#### Required action:
Among the entries that follow, locate the line with "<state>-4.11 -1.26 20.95" and the line with "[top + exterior". Output those lines and all lines in between, exactly, minus the pictures.

#### Source data:
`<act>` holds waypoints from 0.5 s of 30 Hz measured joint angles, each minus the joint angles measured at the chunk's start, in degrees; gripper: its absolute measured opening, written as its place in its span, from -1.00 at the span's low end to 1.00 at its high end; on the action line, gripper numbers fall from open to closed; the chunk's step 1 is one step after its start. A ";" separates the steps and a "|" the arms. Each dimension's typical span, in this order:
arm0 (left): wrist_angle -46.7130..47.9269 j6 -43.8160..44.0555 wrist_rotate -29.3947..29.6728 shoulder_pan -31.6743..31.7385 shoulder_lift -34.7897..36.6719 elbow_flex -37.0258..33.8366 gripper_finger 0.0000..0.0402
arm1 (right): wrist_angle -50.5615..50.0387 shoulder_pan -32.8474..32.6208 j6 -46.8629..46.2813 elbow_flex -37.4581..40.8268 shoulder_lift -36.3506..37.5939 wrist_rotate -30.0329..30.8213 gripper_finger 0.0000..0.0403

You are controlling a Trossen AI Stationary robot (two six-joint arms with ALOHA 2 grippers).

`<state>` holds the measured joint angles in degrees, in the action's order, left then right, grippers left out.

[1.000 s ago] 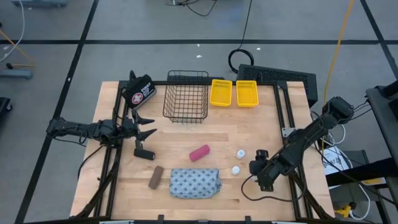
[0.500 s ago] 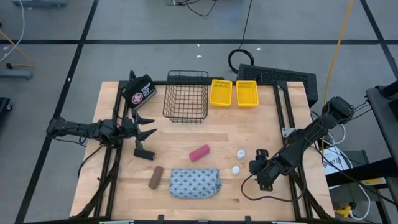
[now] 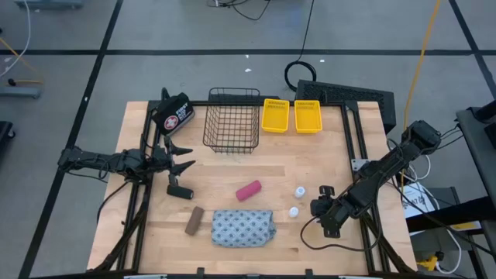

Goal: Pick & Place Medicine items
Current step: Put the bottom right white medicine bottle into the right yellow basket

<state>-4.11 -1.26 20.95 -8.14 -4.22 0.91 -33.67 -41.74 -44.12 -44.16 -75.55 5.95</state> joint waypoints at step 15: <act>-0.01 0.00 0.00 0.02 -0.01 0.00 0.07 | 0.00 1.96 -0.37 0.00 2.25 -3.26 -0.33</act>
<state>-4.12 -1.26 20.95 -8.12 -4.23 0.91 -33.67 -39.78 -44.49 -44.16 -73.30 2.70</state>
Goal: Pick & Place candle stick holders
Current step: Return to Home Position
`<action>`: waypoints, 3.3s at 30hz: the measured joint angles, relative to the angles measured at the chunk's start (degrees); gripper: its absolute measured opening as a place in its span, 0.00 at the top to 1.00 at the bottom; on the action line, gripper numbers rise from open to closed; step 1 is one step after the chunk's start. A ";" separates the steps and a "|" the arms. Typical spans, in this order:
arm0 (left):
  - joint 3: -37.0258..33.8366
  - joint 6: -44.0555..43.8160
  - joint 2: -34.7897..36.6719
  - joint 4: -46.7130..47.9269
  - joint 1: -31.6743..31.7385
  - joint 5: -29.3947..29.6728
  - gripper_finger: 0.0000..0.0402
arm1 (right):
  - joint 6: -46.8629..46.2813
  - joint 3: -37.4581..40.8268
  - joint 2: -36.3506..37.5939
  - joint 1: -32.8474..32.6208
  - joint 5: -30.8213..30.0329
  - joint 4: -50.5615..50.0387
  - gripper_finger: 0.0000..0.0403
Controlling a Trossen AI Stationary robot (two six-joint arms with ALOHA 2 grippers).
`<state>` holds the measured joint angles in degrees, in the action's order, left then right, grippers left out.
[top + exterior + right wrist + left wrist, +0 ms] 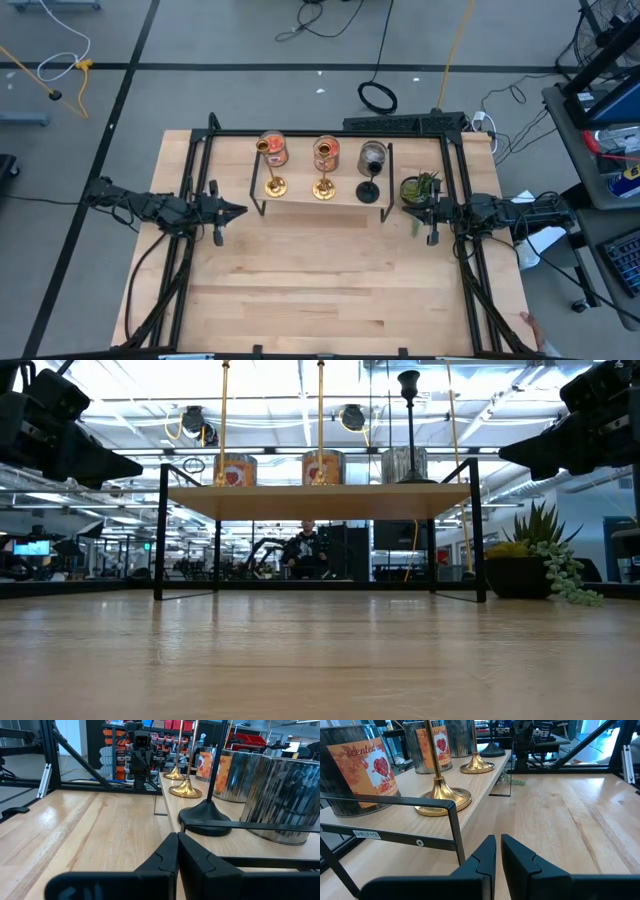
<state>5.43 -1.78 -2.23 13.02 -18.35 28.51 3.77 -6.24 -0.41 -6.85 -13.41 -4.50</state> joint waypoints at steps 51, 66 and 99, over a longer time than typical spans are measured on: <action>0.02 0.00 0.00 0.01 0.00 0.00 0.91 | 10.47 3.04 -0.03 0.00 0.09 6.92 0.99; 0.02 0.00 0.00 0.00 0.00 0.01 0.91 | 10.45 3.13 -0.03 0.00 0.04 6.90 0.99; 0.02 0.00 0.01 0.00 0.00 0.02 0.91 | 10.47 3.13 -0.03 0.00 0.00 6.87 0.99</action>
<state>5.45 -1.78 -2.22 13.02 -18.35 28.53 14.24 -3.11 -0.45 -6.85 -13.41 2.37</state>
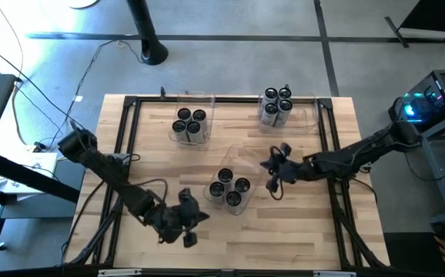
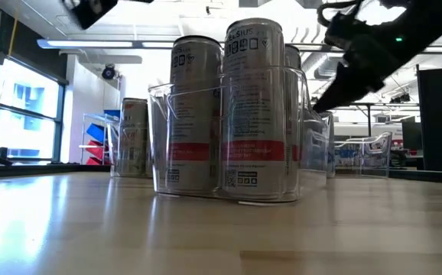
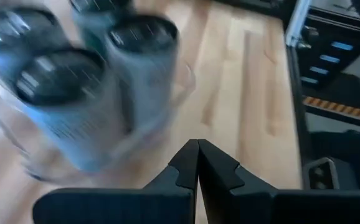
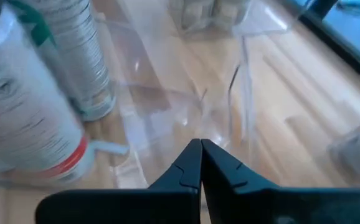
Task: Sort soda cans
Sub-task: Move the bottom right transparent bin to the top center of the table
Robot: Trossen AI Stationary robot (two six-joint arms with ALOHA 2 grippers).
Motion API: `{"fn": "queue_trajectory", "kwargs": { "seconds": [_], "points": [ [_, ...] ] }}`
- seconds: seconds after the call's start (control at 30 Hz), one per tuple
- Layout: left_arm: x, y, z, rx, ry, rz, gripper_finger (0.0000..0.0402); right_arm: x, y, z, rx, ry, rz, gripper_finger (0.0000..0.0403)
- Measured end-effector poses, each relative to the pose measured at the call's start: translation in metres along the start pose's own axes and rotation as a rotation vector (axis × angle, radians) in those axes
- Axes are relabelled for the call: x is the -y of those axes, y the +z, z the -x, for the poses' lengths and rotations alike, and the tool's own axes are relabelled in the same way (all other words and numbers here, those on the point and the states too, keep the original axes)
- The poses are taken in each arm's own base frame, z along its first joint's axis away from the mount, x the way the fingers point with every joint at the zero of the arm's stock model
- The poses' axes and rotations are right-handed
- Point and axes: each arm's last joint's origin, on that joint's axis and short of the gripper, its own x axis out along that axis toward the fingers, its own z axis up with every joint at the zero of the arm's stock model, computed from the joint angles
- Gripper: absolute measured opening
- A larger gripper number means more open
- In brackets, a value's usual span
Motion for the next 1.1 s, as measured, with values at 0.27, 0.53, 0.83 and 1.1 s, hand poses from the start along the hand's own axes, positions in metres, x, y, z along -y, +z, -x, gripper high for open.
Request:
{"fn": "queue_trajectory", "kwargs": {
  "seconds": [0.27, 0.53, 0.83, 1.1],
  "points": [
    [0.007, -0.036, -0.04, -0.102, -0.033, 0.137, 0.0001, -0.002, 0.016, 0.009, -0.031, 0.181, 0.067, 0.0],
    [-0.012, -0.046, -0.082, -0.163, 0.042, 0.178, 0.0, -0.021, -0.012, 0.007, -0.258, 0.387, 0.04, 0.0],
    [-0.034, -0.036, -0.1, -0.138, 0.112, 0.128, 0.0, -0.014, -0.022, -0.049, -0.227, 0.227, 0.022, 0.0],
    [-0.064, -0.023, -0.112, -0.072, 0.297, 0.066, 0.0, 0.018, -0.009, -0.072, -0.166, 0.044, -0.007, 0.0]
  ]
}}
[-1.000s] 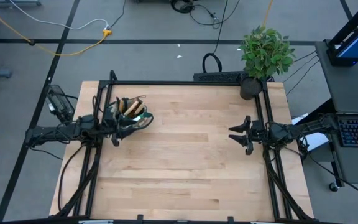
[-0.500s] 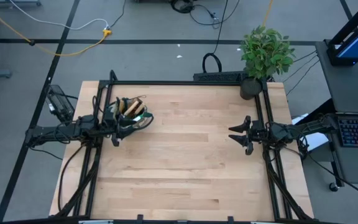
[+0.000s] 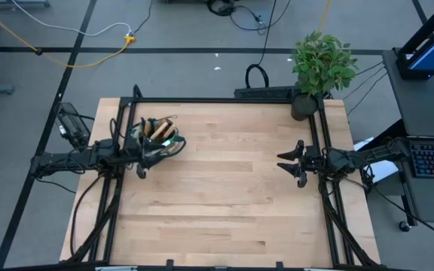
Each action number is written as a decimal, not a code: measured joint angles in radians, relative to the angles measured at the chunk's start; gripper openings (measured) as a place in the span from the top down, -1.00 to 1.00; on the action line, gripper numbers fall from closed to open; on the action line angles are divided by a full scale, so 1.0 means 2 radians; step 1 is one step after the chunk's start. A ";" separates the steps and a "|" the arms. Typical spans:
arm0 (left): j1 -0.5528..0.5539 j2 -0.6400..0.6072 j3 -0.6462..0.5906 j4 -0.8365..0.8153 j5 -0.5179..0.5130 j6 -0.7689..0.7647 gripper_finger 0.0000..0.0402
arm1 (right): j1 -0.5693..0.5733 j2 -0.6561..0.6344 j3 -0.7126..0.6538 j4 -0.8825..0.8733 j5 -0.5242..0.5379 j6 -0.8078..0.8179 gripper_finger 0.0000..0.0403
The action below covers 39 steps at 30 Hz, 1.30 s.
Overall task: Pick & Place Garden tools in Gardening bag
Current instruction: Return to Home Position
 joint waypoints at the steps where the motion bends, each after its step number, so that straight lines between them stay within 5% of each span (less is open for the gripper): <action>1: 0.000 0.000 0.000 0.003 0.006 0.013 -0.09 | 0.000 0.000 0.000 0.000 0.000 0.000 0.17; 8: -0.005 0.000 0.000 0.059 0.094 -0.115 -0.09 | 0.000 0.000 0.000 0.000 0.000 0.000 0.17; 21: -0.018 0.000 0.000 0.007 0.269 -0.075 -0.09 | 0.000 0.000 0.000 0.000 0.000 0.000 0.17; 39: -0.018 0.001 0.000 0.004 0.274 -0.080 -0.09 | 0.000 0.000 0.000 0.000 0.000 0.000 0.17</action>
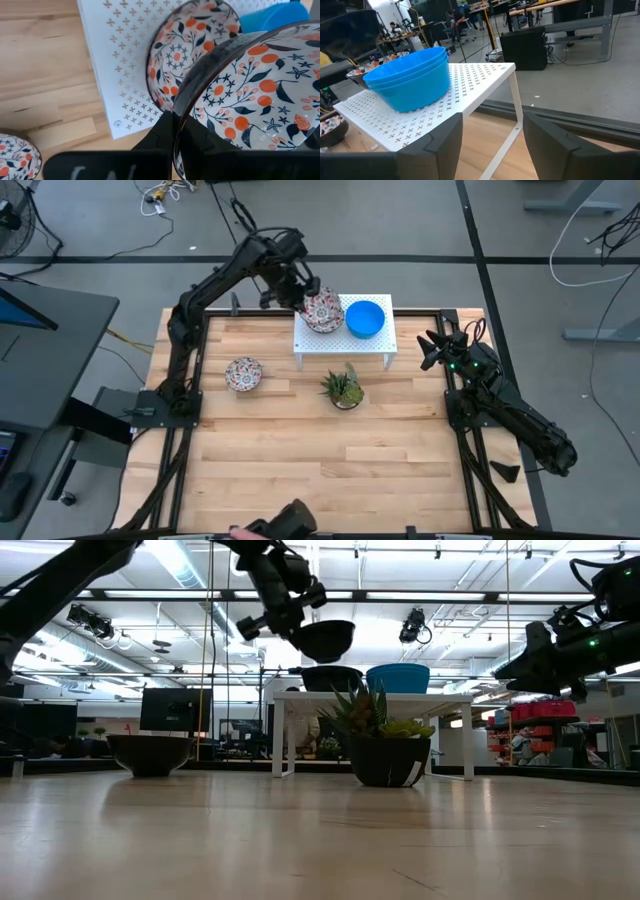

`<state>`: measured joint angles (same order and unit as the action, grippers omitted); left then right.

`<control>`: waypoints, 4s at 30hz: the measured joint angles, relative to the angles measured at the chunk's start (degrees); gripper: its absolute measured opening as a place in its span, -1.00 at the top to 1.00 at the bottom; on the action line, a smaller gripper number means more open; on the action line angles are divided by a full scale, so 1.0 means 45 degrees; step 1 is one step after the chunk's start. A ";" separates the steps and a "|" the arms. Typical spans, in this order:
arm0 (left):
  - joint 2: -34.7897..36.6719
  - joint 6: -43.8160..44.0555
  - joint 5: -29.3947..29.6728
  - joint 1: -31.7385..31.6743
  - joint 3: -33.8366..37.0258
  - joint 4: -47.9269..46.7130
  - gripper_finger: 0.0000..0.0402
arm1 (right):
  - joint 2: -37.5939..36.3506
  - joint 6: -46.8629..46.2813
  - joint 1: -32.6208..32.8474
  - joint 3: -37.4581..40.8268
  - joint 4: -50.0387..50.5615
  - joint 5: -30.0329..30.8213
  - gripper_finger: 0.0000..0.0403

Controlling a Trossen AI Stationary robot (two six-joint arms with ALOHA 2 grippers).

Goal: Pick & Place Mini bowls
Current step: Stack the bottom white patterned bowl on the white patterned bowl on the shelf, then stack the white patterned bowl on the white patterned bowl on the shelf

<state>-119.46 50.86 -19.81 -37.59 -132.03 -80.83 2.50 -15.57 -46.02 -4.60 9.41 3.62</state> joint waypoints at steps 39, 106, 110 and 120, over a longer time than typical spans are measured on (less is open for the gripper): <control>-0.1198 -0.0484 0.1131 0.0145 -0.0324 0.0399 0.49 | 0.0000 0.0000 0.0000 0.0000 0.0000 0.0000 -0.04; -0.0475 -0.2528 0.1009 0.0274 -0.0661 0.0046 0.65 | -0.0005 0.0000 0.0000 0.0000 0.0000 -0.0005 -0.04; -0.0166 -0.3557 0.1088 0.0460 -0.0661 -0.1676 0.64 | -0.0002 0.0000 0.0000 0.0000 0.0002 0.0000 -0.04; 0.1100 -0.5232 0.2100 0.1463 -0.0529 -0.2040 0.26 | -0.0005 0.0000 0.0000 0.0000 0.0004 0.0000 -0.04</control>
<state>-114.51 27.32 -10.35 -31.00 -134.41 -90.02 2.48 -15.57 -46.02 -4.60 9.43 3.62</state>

#### Task result:
<state>-4.11 -1.26 20.95 -8.14 -4.22 0.91 -33.67 -41.74 -44.12 -44.16 -75.55 5.95</state> joint waypoints at step 15: <act>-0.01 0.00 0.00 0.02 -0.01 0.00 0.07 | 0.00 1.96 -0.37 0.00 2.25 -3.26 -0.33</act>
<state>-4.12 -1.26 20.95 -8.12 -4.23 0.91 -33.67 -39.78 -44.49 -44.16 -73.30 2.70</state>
Goal: Pick & Place candle stick holders
Current step: Return to Home Position
`<action>`: waypoints, 3.3s at 30hz: the measured joint angles, relative to the angles measured at the chunk's start (degrees); gripper: its absolute measured opening as a place in its span, 0.00 at the top to 1.00 at the bottom; on the action line, gripper numbers rise from open to closed; step 1 is one step after the chunk's start. A ";" separates the steps and a "|" the arms. Typical spans, in this order:
arm0 (left):
  - joint 3: -37.0258..33.8366
  - joint 6: -44.0555..43.8160
  - joint 2: -34.7897..36.6719
  - joint 4: -46.7130..47.9269
  - joint 1: -31.6743..31.7385
  - joint 5: -29.3947..29.6728
  - gripper_finger: 0.0000..0.0402
arm1 (right):
  - joint 6: -46.8629..46.2813
  - joint 3: -37.4581..40.8268
  - joint 2: -36.3506..37.5939
  - joint 1: -32.8474..32.6208
  - joint 5: -30.8213..30.0329
  - joint 4: -50.5615..50.0387
  - gripper_finger: 0.0000..0.0403
Controlling a Trossen AI Stationary robot (two six-joint arms with ALOHA 2 grippers).
`<state>` holds the measured joint angles in degrees, in the action's order, left then right, grippers left out.
[top + exterior + right wrist + left wrist, +0 ms] 

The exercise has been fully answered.